Design Patterns, Architecture Guidance for Micro dev

Folks,

Can you point a noob to some good resources on how to get started building apps on NETMF? Specifically, I am building on Gadgeteer, but the question is less about specific hardware.

I am comming from a server dev background and have some client app building experience (Silverlight, etc). In that world, there are design patterns such as MVVM, MVC, etc. As I start building apps in NETMF, I find myself having a lot of spagetti code in program.cs that I then start trying to “farm” out into various classes and class libraries. But is there some good guidance on best approach?

I am thinking Micro device development is similar to game development needing game design patterns, no? Any advice is welcome. I’d love to see a healthy thread on this, as there are plenty code samples, but not many well structured app examples. I am certain there is a better approach than to start coding, then refactoring, and coding some more. :slight_smile:

@ neoscoob - Welcome to the community!

I wish I could point you to a great source of what you’re looking for but there just isn’t a place that I know of that has really documented the patterns well. So, I’ll start this off with a simple pattern that coming from a desktop dev world is probably going to break your heart :wink:

Global variables are your friend. Everything on micros is about consuming less memory, avoiding garbage collection, and reducing CPU cycles. You’ll find that using static global variables to hold resources and memory buffers is a very common pattern used to avoid initializing & disposing of variables (& GC…). It’s way past my bedtime. If I need to explain more let me know and I’ll dig into it deeper tomorrow.

ian, this is really great info, thank you. I thought I was “cheating” as I started using more global vars, but I can see wisdom in it.

What are some thoughts on my “game design” patterns suggestion? I mean, most apps are based on a clock/timer, and take action in some sort of loop, no? Though even this I failed at one prototype, causing UI and user input lag when something is happening such as a servo moving (despite my threading efforts).

I’d love to see how other folks assemble apps end to end. And I completely agree, not a lot of resources on this topic, so if we can build out a great thread here, thats a start!

I’ve never really attempted to write any games but we have some folks on this forum that are great at it and have done some truly spectacular work. Hopefully, some of them will chime in with those tips.

One thing you always have to keep in mind is that GC will happen and it will create a ~200ms lag when it does. There’s no way to avoid it. So, if you’re doing something that can’t cope with that then GHI has given us RLP as a way to write code that sits below NETMF that isn’t impacted by GC. Perhaps a good way to learn would be for you to post the code you had problems with and we can tear it apart and make suggestions?
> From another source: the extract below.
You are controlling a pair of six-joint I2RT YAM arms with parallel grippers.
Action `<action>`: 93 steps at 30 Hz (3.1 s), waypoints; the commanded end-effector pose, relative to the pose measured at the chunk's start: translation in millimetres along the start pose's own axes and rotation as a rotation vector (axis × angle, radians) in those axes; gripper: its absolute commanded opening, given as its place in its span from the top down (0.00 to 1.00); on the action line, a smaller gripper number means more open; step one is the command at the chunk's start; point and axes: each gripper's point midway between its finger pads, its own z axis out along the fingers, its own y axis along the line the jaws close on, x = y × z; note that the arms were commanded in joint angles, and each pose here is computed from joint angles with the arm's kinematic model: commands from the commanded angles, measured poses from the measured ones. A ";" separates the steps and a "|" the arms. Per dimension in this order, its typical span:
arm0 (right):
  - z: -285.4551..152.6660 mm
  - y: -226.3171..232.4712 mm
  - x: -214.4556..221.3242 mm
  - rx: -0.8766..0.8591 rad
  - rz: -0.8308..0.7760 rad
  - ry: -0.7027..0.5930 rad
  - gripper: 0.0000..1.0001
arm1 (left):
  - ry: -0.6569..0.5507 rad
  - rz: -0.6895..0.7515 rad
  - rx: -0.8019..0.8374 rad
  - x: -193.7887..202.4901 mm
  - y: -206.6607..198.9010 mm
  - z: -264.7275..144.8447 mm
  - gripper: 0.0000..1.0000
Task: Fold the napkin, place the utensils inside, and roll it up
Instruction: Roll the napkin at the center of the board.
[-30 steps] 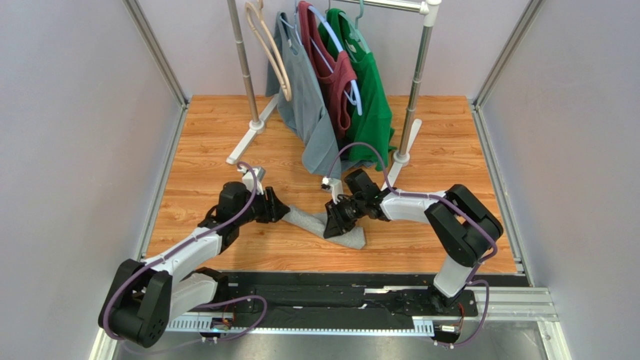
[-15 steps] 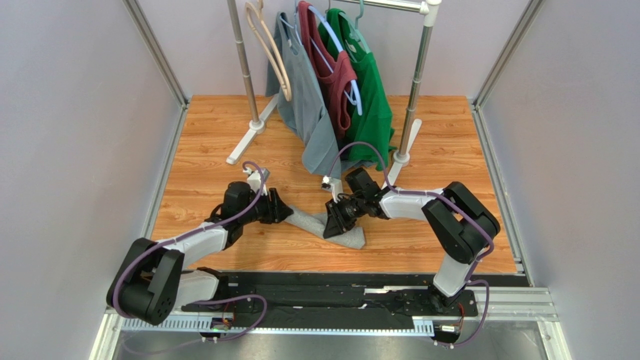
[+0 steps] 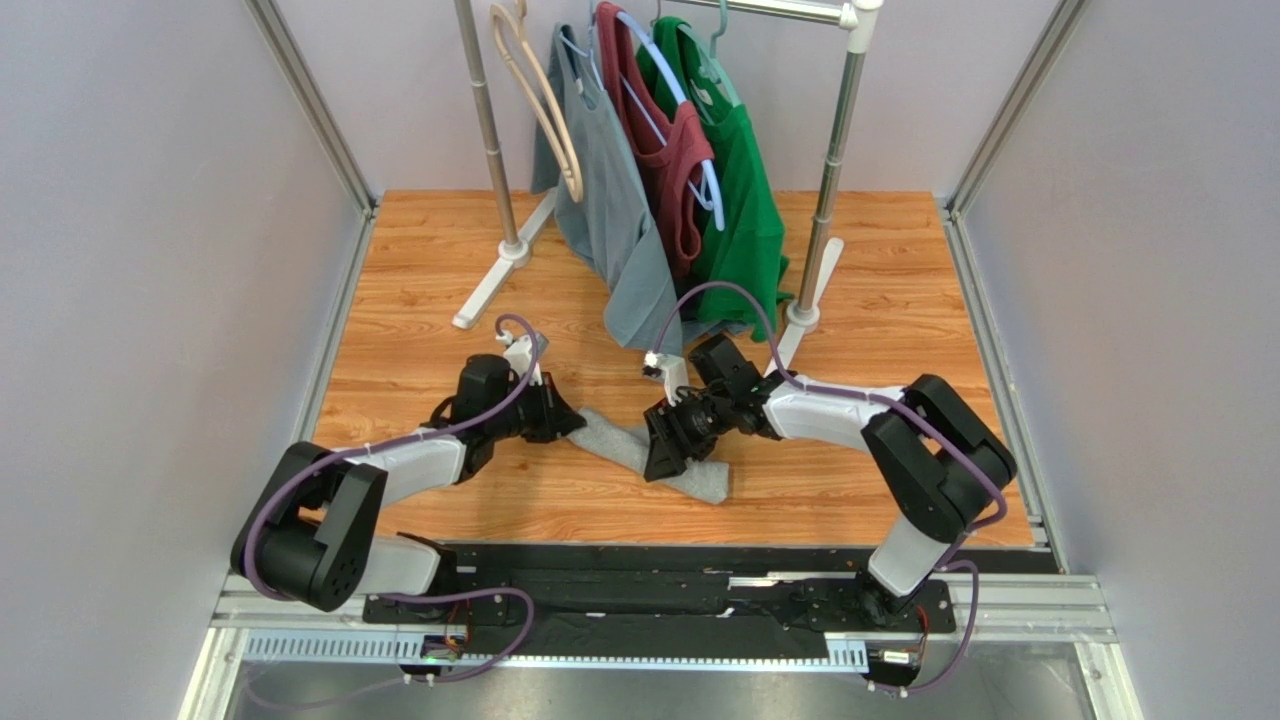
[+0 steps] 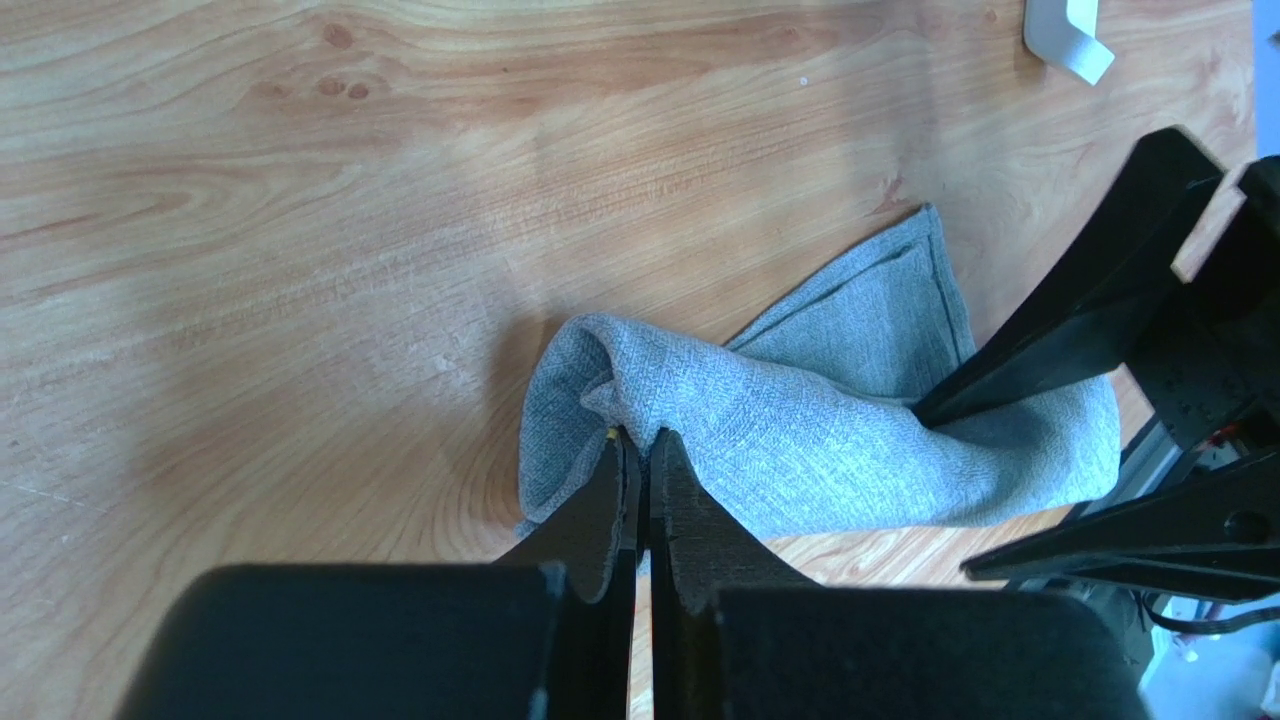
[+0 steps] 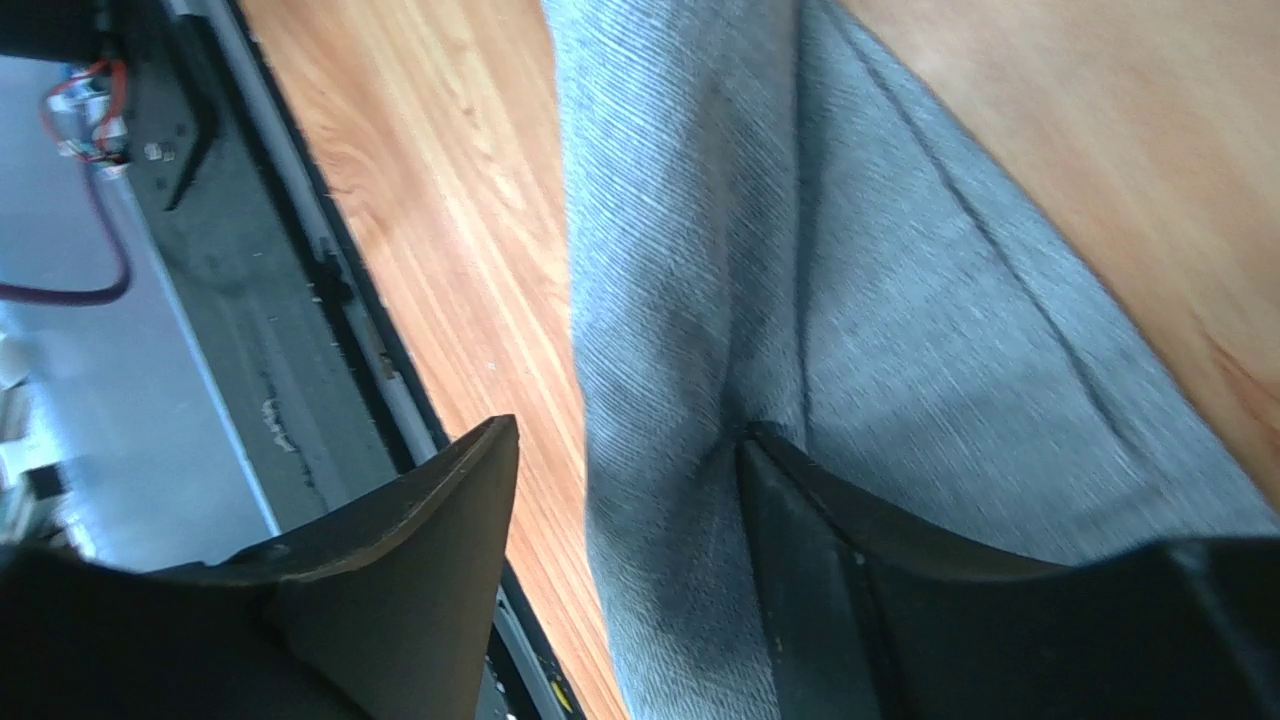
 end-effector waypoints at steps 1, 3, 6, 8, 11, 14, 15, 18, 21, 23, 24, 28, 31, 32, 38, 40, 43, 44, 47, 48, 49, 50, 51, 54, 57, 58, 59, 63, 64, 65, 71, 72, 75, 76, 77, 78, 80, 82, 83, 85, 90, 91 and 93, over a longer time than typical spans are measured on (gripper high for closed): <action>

Well… If you’re careful to not allocate/free stuff during critical times and force GC beforehand, it’s not that bad… It’s not “realtime” but it’s not bad.

I did a lot of work around this when making a Spider run my (very fast) 3D printer… Once you hit the “print” button, it dosen’t allow you to do much except abort the print but it behaves quite nicely while the machine’s printing. It’s been months since I’ve looked at this but am tempted to say I could run an hour print without seeing the GC run at all or maybe running a once/twice for a few ms each…

It took some planning and some thinking about things differently than I’m used to (also coming from the server world) but was happy with the way it worked.

@ ddurant - Agreed. It’s quite possible. My point though was that it will happen at some point and his “pattern” of thinking should take that into account depending on his project.

@ Josh - Oooh!!! I love how the posts are back below the reply on the edit page :slight_smile:

[quote=“ianlee74”]
@ ddurant - Agreed. It’s quite possible. My point though was that it will happen at some point and his “pattern” of thinking should take that into account depending on his project.[/quote]
Then I agree with you after all!

One emerging pattern with NETMF/Gadgeteer is pairing a small dedicated microprocessor to handle realtime tasks while leaving the mainboard CPU to handle event dispatching, UI, and non-time critical tasks. GHI’s newly announced Open Daisy Link will make that easier - the Cortex M0 is capable of doing many things besides running the Daisy Link protocol, and there’s an easily accessible toolchain. It’s lower level code but sometimes it’s less work to write a bit of C than to fight the GC.

One benefit of NETMF is that you can develop using familiar coding conventions, which increases your code’s maintainability. If you do run into perf bottlenecks, then you can employ memory optimizations/GC avoidance, etc.